Yapıtlar, etrafında yaşayan toplumların inanışlarına göre değer kazanır
Bingöl’ün Adaklı ilçesindeki bin yıllık kilise Müslüman toplumlar tarafından zamanla camiye çevrilmiş durumda.
Yapıtlar, etrafında yaşayan toplumların inanışlarına göre değer kazanır

Bingöl ilinde bulunan eserlerin en yoğun olduğu bölgelerden biri de Kiğı ve Adaklı ilçeleridir. Kiğı ve çevresinde, Neolitik dönem yerleşkelerinden, son dönem Osmanlı eserlerine kadar geniş tarihi bir aralıkta eserler mevcuttur. Bölgede özellikle Hıristiyan dönemine ait önemli ölçüde manastır ve kilise bulunmaktadır. Bölge içinde yer alan ve günümüzde Bingöl ilinin ilçeleri arasında bulunan Adaklı ilçe merkezinde de günümüzde büyük kısmı yıkılmış bir kilise bulunmaktadır. Bu kilisenin ayakta kalan tonozlu kısmının giriş kapısında bir rölyef yer almaktadır. Bu rölyef, Hıristiyan mitolojisi ve ikonografisinde yer alan, Aziz George’nin bir ejderha/yılanı ezdiği tasvirdir. Hıristiyan dünyada geniş yer edinmiş bu rölyef, Hıristiyanlık öncesi döneme ait olan bir inanış veya efsanenin, Hıristiyan dininde farklı bir şekilde hayat bulmuş halidir.

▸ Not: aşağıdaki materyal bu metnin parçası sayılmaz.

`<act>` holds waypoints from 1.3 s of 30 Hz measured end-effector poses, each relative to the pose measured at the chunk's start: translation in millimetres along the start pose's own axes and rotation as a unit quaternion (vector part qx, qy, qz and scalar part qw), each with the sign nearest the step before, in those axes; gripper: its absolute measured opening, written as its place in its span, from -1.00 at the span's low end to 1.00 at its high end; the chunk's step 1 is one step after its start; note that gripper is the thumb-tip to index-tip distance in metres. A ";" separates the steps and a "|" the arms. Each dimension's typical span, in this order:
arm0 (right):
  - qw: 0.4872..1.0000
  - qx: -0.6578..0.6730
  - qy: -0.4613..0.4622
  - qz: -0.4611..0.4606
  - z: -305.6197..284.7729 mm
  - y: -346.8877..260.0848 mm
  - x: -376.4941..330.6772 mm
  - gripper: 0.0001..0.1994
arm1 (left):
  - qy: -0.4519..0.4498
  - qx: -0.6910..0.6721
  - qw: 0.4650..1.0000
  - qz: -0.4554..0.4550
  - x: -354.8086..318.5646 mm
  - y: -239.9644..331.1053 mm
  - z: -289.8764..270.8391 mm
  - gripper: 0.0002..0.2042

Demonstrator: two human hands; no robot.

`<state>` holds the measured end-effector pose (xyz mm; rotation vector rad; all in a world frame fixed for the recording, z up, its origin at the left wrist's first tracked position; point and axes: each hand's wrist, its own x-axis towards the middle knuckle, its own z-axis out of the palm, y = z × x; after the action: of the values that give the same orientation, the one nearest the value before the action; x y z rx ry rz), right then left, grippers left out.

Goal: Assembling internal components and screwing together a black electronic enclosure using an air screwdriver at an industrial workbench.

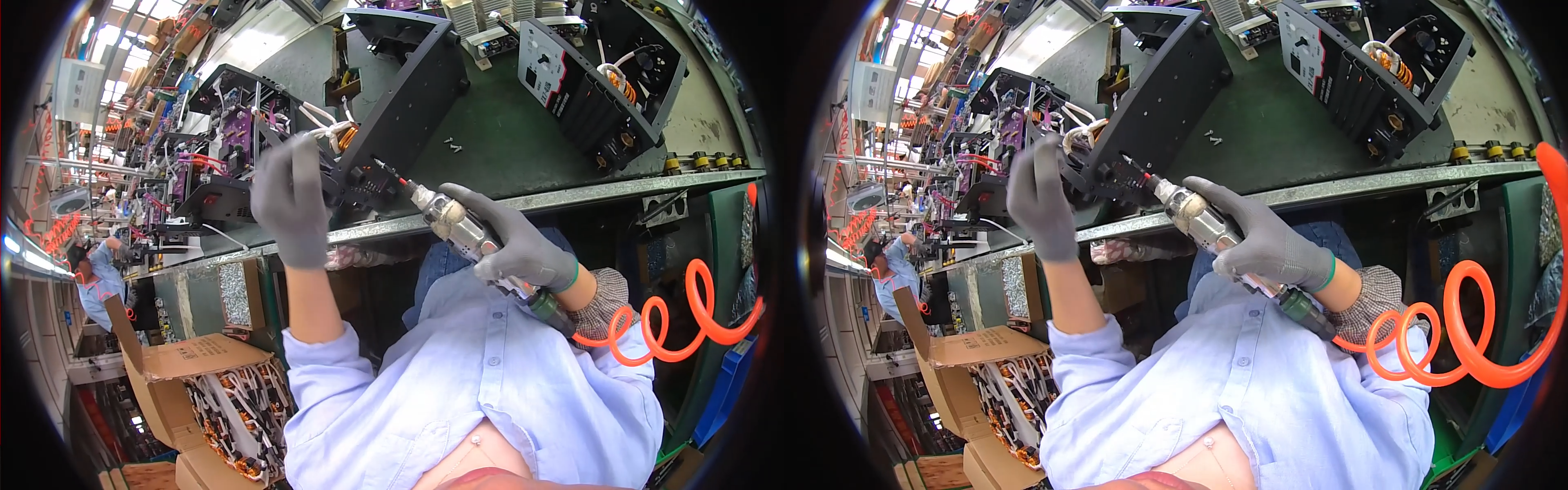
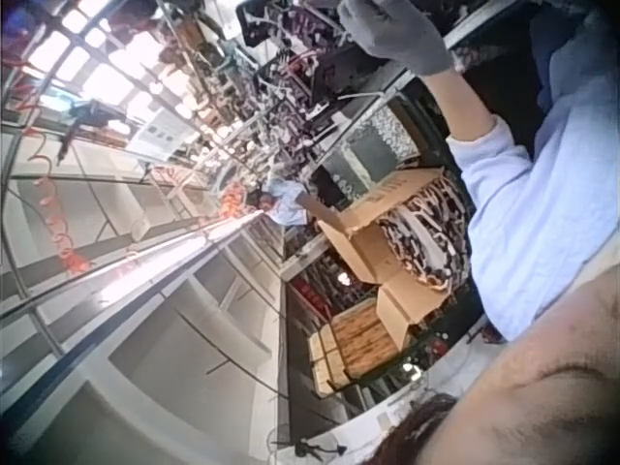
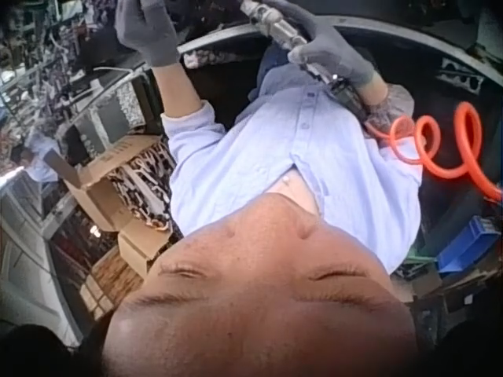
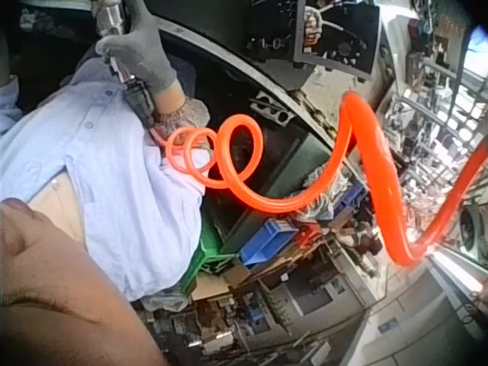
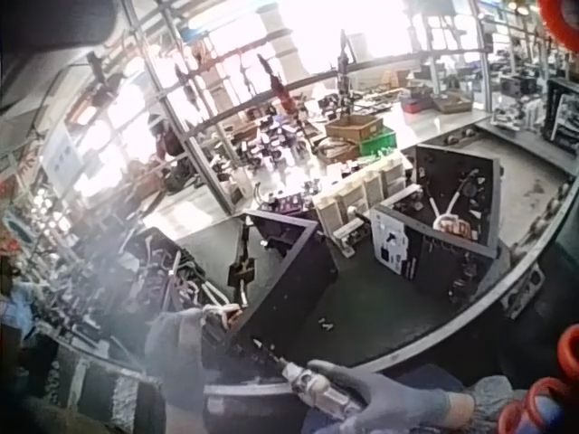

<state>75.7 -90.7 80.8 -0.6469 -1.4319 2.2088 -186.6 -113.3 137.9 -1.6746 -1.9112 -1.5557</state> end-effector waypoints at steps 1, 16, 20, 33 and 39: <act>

Bingöl’ün Adaklı ilçesinde tarihi eserlerden biri olarak bilinen ve bin yıllık geçmişi olduğu söylenen kilisenin hemen yanında bir camii var. Farklı inançlara ait mabetlerin yan yana olduğu eserler geçmişte yaşayan insanların bir arada yaşayabilme, kültür ve inançlarını tasvir ediyor. Kilisenin çevresi ise Müslüman toplumun fazlalaşması ile camiye çevrilmiş durumda. Kilisenin mahzeninden gelen üç oluklu kesintisiz su akışı ise hem ilçenin su ihtiyacını karşılıyor hem de ziyaretçilerin kullanımına açık halde.

Söylenenlere göre kilisenin bin yıllık bir geçmişi var. Kilise vaftiz, mihrap ve mahzenden oluşan bir yapı. Altından üç oluk şeklinde kesintisiz su akışı var. Kilisenin öne duvarında bulunan Röfyel ise kilisenin hangi döneme ait olduğu hakkında bilgiler içeriyor. İlçedeki kilise zamanla Müslümanların çoğalması ile üst katında cami inşa edilmiş. Kilise zamanla bazı hasarlar görmüş olsa da yine de orijinal yapısı hala duruyor. Kilise mahzeninden çıkan üç oluklu sulardan biri ilçe halkının içme suyu ihtiyacı karşılıyor. Daha önceki dönemlerde ise akan suyun tarımda kullanıldığı belirtildi.

“Kilise mahzeninden gelen su ilçenin su ihtiyacına katkı sunmaktadır”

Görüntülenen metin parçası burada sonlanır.